Image and Vision Computing

Volume 18, Issue 9, June 2000, Pages 715-727

https://doi.org/10.1016/S0262-8856(99)00075-X Get rights and content

Abstract

We present an efficient method within an active vision framework for recognizing objects which are ambiguous from certain viewpoints. The system is allowed to reposition the camera to capture additional views and, therefore, to improve the classification result obtained from a single view. The approach uses an appearance-based object representation, namely the parametric eigenspace, and augments it by probability distributions. This enables us to cope with possible variations in the input images due to errors in the pre-processing chain or changing imaging conditions. Furthermore, the use of probability distributions gives us a gauge to perform view planning. Multiple observations lead to a significant increase in recognition rate. Action planning is shown to be of great use in reducing the number of images necessary to achieve a certain recognition performance when compared to a random strategy.

Introduction

Most computer vision systems found in the literature perform object recognition on the basis of the information gathered from a single image. Typically, a set of features is extracted and matched against object models stored in a database. Much research in computer vision has gone in the direction of finding features that are capable of discriminating objects [1]. However, this approach faces problems once the features available from a single view are simply not sufficient to determine the identity of the observed object. Such a case happens, for example, if there are objects in the database which look very similar from certain views or share a similar internal representation (ambiguous objects or object-data); a difficulty that is compounded when we have large object databases.

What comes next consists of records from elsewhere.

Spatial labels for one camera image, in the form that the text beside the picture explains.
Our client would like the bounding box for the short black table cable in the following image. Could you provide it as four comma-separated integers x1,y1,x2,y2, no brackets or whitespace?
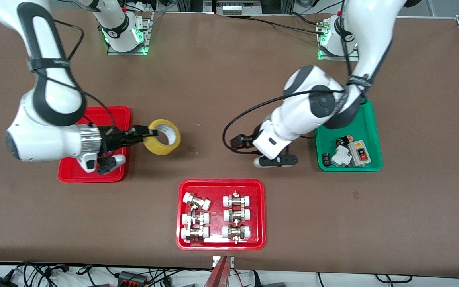
291,12,326,26

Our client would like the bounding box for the white power strip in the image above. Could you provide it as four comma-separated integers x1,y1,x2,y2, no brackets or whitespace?
215,0,263,16

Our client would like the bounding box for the white circuit breaker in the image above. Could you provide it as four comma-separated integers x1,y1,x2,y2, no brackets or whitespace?
331,145,353,167

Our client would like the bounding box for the grey push button switch box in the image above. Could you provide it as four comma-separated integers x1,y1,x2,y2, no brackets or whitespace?
347,140,372,167

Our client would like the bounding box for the grey power box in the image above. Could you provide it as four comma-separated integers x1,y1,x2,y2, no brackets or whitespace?
117,271,149,285

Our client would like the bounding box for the long black table cable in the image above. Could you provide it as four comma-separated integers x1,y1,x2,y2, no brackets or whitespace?
249,17,322,35

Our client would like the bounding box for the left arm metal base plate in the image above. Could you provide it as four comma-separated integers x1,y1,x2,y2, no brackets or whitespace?
318,22,358,61

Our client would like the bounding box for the green plastic tray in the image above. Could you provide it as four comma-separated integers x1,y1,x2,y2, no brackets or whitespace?
316,99,383,172

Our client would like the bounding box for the red metal bar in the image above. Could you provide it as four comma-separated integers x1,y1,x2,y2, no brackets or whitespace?
204,256,230,287

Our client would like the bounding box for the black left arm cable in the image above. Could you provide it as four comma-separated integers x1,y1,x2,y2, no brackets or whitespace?
222,40,393,154

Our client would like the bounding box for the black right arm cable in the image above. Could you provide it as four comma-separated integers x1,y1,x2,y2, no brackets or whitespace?
34,19,115,128

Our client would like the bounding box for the white capped metal pipe fitting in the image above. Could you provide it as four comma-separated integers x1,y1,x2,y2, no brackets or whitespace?
223,207,251,222
223,191,252,207
222,224,251,244
183,192,211,211
181,211,210,226
180,226,210,243

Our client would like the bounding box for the yellow tape roll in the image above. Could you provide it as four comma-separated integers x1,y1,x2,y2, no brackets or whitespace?
143,119,182,156

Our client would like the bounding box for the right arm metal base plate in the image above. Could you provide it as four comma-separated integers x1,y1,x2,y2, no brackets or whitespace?
107,11,152,55

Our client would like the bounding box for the empty-type red plastic tray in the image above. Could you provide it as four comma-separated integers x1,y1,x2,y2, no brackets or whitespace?
57,106,131,183

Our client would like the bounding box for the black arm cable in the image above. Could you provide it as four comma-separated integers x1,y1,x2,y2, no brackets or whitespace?
222,40,393,154
34,19,115,128

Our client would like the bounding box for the red tray with fittings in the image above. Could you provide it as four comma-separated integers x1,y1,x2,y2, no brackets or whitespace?
176,179,266,251

A solution to this problem is to utilize the information contained in multiple sensor observations. Active recognition provides the framework for collecting evidence until we obtain a sufficient level of confidence in one object hypothesis. The merits of this framework have already been recognized in various applications, ranging from land-use classification in remote-sensing [16] to object recognition [2], [3], [4], [15], [18], [19].

Active recognition accumulates evidence collected from a multitude of sensor observations. The system has to provide tentative object hypotheses for each single view.¹ Combining observations over a sequence of active steps moves the burden of object recognition slightly away from the process used to recognize a single view to the processes responsible for integrating the classification results of multiple views and for planning the next action.

In active recognition we have a few major modules whose efficiency is decisive for the overall performance (see also Fig. 1):

•
The object recognition system (classifier) itself.
•
The fusion task, combining hypotheses obtained at each active step.
•
The planning and termination procedures.

Each of these modules can be realized in a variety of different ways. This article establishes a specific coherent algorithm for the implementation of each of the necessary steps in active recognition. The system uses a modified version of Murase and Nayar's [12] appearance-based object recognition system to provide object classifications for a single view and augments it by active recognition components. Murase and Nayar's method was chosen because it does not only result in object classifications but also gives reasonable pose estimations (a prerequisite for active object recognition). It should be emphasized, however, that the presented work is not limited to the eigenspace recognition approach. The algorithm can also be applied to other view-based object recognition techniques that rely on unary, numerical feature spaces to represent objects.

Section snippets

Related research

Previous work in planning sensing strategies may be divided into off-line and on-line approaches [21]. Murase and Nayar, for example, have presented an approach for off-line illumination planning in object recognition by searching for regions in eigenspace where object-manifolds are best separated [11]. A conceptually similar but methodically more sophisticated strategy for on-line active view-planning will be presented below.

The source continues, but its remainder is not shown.